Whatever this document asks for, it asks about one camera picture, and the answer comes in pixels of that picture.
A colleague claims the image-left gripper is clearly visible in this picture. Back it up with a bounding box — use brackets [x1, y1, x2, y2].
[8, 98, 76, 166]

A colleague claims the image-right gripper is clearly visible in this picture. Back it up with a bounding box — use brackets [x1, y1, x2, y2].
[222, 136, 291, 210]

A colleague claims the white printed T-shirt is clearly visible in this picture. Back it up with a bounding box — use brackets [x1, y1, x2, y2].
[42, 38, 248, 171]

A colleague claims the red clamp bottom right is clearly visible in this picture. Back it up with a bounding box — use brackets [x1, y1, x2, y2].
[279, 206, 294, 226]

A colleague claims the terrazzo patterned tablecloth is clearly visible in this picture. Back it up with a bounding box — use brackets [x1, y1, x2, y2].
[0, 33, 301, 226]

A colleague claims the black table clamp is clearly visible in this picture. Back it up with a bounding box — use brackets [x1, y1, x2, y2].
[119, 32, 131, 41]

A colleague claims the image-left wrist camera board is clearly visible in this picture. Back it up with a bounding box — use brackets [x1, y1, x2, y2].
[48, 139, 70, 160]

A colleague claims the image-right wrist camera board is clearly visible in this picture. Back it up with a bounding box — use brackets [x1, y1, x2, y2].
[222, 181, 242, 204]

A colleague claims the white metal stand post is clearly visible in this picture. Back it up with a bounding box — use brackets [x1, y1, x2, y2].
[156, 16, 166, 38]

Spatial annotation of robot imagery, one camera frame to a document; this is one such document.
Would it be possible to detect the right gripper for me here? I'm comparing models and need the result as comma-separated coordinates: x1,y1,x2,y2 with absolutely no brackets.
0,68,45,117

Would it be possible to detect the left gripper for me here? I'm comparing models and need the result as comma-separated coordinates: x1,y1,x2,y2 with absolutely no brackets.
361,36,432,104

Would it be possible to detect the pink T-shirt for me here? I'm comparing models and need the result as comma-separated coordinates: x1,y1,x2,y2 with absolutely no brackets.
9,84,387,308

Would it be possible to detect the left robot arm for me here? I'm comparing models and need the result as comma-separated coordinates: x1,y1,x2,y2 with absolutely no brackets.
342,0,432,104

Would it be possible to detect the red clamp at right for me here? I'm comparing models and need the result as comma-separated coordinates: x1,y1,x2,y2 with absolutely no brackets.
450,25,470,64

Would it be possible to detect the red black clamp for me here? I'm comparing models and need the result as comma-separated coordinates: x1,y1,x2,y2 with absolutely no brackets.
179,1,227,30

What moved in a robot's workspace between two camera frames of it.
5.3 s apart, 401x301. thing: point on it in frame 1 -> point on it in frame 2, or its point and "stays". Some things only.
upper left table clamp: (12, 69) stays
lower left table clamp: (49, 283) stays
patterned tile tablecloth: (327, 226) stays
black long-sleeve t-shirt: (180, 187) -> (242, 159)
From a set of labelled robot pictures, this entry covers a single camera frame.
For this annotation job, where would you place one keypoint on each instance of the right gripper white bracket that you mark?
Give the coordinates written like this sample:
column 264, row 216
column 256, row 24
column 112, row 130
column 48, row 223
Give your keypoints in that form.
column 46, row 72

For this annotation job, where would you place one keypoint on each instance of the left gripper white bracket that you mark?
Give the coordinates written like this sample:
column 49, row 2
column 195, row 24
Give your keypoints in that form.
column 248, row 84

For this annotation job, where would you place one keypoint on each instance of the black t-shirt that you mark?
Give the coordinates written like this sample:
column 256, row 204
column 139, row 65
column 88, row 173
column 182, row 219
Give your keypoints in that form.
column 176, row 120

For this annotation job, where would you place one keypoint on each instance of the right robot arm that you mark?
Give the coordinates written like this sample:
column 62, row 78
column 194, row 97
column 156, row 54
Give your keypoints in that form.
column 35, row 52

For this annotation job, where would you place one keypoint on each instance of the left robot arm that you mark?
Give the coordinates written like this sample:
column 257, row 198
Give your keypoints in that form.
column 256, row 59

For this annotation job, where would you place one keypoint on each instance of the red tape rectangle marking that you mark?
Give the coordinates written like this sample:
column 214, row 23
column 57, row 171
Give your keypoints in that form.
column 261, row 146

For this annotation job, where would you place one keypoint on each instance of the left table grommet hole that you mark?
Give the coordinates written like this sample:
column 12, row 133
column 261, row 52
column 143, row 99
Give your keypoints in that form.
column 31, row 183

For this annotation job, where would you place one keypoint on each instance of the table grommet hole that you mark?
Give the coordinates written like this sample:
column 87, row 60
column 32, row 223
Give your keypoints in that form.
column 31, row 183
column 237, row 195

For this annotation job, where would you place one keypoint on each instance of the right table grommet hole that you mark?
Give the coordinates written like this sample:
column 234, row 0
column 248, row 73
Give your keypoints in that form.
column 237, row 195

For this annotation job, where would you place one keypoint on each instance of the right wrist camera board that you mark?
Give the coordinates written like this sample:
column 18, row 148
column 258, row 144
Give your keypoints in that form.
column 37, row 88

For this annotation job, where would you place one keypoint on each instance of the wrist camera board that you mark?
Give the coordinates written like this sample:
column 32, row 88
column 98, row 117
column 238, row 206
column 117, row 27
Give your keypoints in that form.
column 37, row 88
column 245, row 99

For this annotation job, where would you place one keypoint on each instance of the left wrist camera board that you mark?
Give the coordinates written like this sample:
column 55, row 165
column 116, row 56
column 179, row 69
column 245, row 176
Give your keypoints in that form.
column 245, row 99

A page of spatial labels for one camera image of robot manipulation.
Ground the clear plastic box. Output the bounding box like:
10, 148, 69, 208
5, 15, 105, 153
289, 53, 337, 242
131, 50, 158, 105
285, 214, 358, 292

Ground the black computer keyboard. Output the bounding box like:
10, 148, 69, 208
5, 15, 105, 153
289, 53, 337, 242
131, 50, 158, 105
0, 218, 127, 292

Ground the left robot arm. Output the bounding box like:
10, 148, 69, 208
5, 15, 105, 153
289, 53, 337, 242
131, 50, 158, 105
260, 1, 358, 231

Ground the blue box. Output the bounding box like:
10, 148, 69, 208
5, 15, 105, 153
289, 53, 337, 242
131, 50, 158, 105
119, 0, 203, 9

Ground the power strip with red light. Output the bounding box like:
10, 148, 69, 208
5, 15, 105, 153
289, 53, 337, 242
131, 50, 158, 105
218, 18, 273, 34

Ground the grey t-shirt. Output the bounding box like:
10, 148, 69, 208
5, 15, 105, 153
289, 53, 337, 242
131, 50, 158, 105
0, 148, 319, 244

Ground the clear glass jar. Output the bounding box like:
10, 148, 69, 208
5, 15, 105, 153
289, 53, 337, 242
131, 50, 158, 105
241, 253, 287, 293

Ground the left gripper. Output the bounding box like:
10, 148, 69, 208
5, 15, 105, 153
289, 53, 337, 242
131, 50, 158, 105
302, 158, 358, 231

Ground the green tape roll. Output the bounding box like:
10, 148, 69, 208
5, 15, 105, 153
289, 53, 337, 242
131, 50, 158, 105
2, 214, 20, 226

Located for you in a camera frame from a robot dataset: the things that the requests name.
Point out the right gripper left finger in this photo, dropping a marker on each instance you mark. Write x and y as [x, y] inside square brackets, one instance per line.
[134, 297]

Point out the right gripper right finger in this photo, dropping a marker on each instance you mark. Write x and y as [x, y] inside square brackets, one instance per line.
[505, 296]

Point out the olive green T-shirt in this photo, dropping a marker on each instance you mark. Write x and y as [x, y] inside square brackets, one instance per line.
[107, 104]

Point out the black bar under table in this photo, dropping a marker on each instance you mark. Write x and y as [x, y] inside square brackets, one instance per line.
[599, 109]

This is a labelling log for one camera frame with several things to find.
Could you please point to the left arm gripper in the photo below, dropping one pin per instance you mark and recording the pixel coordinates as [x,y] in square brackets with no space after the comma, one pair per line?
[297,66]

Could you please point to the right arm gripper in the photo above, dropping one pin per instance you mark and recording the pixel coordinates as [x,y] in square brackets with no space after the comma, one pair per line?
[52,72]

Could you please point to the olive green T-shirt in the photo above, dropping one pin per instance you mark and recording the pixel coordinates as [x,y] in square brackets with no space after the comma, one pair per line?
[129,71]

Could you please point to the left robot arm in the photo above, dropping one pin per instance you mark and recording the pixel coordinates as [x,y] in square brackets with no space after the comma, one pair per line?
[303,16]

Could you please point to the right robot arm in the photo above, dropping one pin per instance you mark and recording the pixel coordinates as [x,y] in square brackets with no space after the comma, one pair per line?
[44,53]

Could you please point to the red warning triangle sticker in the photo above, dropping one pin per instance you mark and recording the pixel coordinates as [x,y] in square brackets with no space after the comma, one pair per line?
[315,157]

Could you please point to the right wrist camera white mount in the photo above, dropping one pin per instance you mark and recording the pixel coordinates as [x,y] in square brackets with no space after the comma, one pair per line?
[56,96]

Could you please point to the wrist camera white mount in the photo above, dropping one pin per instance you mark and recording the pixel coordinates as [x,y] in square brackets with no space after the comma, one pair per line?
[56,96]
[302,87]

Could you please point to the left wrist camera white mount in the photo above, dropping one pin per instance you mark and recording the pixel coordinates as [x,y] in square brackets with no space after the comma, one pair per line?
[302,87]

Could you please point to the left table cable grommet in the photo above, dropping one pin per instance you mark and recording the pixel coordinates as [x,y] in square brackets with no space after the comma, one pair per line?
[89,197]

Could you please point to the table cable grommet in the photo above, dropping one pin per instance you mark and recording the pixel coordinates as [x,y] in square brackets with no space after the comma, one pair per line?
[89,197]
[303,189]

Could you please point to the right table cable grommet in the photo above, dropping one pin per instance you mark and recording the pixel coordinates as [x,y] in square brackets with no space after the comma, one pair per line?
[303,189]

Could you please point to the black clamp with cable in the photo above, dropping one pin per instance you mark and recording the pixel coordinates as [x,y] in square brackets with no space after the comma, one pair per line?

**Exercise details**.
Give back precisely the lines above that start at the line containing "column 261, row 52" and end at the line containing "column 32, row 223", inclusive. No other lines belong in the output.

**Response below**.
column 261, row 52
column 143, row 99
Give your keypoints in that form.
column 31, row 183

For this annotation job, where would you place one keypoint on each instance of the table grommet hole that you mark?
Give the coordinates written like this sample:
column 87, row 60
column 32, row 223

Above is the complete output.